[llvm-dev] Multi-Threading Compilers

Wed Mar 18 06:49:26 PDT 2020

On Wed, Mar 18, 2020 at 7:23 AM Nicholas Krause via llvm-dev
<llvm-dev at lists.llvm.org> wrote:
> On 3/3/20 8:37 PM, Chris Lattner wrote:
>
> On Feb 28, 2020, at 6:03 PM, Chris Lattner <clattner at nondot.org> wrote:
>
>
> On Feb 28, 2020, at 8:56 AM, Johannes Doerfert <johannesdoerfert at gmail.com> wrote:
>
> On 02/28, Nicholas Krause via llvm-dev wrote:
>
> Anyhow what is the status and what parts are we planning to move to
> MLIR in LLVM/Clang.  I've not seen any discussion on that other than
> starting to plan for it.
>
>
> As far as I know, there is no (detailed/discussed/agreed upon/...) plan
> to move any existing functionality in LLVM-Core or Clang to MLIR. There
> are some people that expressed interest in there is Chris's plan on how
> the transition could look like.
>
>
> Yep, agreed, I gave a talk a couple days ago (with Tatiana) with a proposed path forward, but explained it as one possible path.  We’ll share the slides publicly in a few days after a couple things get taken care of.
>
>
> Hi all,
>
> Here is a link to the CGO presentation slides (outlining a possible path to incremental adoption of MLIR in Clang) for anyone curious.
>
> -Chris
>
> Greetings,
> As to David Blaike's suggestion I'm merging the two threads for this discussion. The original commenters is Johannes Doefert
> starting with Hey,:
>
> Hey,
>
> Apologies for the wait, everything right now is going crazy..
>
> Compiler Folks are very busy people as there aren't as much of us unfortunately so no need to
> apologize. I've yet to heard from someone on the GCC side and will wait until after GCC 11
> is released due to this. Also not to mention the health issues of Coronavirus-19.
>
>
> I think we should early in move this conversation on the llvm Dev list but generally speaking we can see three options here:
> 1) parallelize single passes or a subset of passes that are known to not interfer, e.g. the attributor,
> 2) parallelize analysis pass execution before a transformation that needs them,
>
> 3) investigate what needs to be done for a parallel execution of many passes, e.g. How can we avoid races on shared structure such as the constant pool.
>
> I was researching this on and off for the last few months in terms of figuring out how to make the pass manager itself async. Its not easy and I'm not even
> sure if that's possible. Not sure about GIMPLE as I would have to ask the middle end maintainer on the GCC side but LLVM IR does not seem to have shared
> state detection or the core classes and same for the back ends. So yes this would interest me.
>
> The first place to start with is which data structures are shared for sure. The biggest ones seem to be basic blocks and function definitions in terms of shared state, as
> those would be shared by passes running on each function.  We should start looking at implementing here locks or ref counting here first if your OK with that.
> It also allows me  to understand a little more concrete the linkage between the core classes as would be required for multi threading LLVM. In addition,
> it allows us to look into partitioning issues with threads at the same thing in terms of how to do it.
>
> As was discussed on the previous thread - generally the assumption is that one wouldn't try to run two function optimizations on the same function at the same time, but, for instance - run function optimizations on unrelated functions at the same time (or CGSCC passes on distinct CGSCCs). But this is difficult in LLVM IR because use lists are shared - so if two functions use the same global variable or call the same 3rd function, optimizing out a function call from each of those functions becomes a write to shared state when trying to update the use list of that 3rd function. MLIR apparently has a different design in this regard that is intended to be more amenable to these situations.

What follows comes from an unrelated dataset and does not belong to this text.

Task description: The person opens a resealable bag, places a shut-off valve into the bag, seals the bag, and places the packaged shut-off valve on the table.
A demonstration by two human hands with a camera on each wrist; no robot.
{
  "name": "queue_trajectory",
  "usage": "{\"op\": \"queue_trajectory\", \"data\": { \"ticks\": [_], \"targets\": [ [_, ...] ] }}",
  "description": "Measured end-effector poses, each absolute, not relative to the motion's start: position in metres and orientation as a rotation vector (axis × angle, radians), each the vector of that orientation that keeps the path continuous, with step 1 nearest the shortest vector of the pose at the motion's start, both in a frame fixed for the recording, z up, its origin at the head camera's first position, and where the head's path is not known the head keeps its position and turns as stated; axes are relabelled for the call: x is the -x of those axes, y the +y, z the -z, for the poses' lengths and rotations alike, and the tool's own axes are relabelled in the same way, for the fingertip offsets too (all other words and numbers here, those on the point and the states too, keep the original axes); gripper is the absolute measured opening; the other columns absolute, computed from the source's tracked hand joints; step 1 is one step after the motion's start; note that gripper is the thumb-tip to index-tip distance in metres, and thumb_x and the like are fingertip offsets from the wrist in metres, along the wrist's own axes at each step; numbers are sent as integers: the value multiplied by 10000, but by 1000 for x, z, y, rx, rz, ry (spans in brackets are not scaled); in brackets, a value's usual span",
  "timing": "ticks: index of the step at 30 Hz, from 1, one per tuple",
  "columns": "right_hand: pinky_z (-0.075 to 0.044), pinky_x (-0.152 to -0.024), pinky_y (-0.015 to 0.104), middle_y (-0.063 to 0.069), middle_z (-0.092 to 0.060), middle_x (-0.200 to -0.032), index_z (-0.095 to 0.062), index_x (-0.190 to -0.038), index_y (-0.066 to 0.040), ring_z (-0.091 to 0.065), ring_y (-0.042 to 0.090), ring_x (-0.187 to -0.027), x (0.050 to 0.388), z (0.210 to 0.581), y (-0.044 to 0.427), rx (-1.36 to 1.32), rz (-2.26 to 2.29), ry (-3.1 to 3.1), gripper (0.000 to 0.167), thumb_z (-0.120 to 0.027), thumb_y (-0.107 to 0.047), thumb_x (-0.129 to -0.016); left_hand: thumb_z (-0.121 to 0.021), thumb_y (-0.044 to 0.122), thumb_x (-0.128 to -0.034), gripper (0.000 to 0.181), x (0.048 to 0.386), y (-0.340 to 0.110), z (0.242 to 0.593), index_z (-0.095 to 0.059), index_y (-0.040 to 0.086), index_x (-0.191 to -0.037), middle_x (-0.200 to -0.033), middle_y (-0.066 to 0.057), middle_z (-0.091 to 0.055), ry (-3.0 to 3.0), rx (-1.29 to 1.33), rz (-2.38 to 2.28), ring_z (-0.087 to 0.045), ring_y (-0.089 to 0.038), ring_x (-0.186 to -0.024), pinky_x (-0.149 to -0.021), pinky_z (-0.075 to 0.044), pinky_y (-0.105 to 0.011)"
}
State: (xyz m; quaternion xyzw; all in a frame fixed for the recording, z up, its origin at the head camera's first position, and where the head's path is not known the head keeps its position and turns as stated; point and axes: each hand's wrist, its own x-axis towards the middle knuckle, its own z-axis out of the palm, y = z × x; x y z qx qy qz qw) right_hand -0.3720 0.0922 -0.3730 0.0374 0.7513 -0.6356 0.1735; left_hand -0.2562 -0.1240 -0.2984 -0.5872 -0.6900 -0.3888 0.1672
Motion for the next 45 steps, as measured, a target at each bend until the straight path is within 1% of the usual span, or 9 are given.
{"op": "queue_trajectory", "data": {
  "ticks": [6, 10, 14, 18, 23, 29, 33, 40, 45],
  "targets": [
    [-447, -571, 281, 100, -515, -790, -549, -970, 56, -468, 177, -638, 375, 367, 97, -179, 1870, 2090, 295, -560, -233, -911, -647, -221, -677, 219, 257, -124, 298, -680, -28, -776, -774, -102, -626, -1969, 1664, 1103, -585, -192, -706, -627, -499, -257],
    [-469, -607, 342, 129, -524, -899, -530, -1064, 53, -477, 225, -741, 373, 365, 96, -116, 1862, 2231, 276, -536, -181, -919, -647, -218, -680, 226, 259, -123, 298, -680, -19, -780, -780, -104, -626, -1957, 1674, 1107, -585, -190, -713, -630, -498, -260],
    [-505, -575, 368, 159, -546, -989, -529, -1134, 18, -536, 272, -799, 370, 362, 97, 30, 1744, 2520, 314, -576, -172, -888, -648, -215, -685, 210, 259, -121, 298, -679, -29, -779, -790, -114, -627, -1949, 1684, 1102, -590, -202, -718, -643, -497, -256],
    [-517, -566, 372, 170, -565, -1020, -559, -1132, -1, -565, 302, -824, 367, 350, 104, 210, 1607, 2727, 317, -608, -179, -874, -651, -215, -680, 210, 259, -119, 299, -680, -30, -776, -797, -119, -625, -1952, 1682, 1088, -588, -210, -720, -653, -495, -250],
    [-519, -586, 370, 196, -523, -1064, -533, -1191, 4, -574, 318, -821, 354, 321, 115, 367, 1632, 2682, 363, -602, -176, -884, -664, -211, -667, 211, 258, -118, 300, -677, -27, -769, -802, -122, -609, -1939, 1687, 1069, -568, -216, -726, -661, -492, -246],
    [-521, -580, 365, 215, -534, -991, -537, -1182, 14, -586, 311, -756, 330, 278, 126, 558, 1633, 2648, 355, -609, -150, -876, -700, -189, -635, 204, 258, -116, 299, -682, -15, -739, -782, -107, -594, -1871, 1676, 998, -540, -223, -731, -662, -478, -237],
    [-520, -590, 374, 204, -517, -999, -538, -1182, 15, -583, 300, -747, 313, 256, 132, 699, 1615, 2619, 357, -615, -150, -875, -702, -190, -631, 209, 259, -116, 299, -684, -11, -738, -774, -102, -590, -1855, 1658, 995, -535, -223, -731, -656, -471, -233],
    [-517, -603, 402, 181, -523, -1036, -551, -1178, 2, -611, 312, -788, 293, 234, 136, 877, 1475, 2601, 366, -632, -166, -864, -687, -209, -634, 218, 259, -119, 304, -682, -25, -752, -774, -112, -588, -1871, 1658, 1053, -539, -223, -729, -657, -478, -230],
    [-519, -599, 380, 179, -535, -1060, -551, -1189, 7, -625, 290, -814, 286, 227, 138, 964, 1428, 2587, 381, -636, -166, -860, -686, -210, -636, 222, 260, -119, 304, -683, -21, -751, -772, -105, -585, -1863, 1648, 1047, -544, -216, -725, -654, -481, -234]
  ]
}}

As mentioned on the other thread, the main challenge here is in the
use lists of constant values (which includes also globals and
functions). Right now, those are linked lists that are global for an
entire LLVMContext. Every addition or removal of a use of a constant
has to touch them, and doing such fine-grained locking doesn't seem
like a great idea.

So this is probably the biggest and seemingly most daunting thing
you'd have to address first, but it's feasible and seems like a good
idea to evolve LLVM IR in a direction where it ends up looking more
like MLIR and can avoid these locks.

Cheers,
Nicolai

-- 
Lerne, wie die Welt wirklich ist,
aber vergiss niemals, wie sie sein sollte.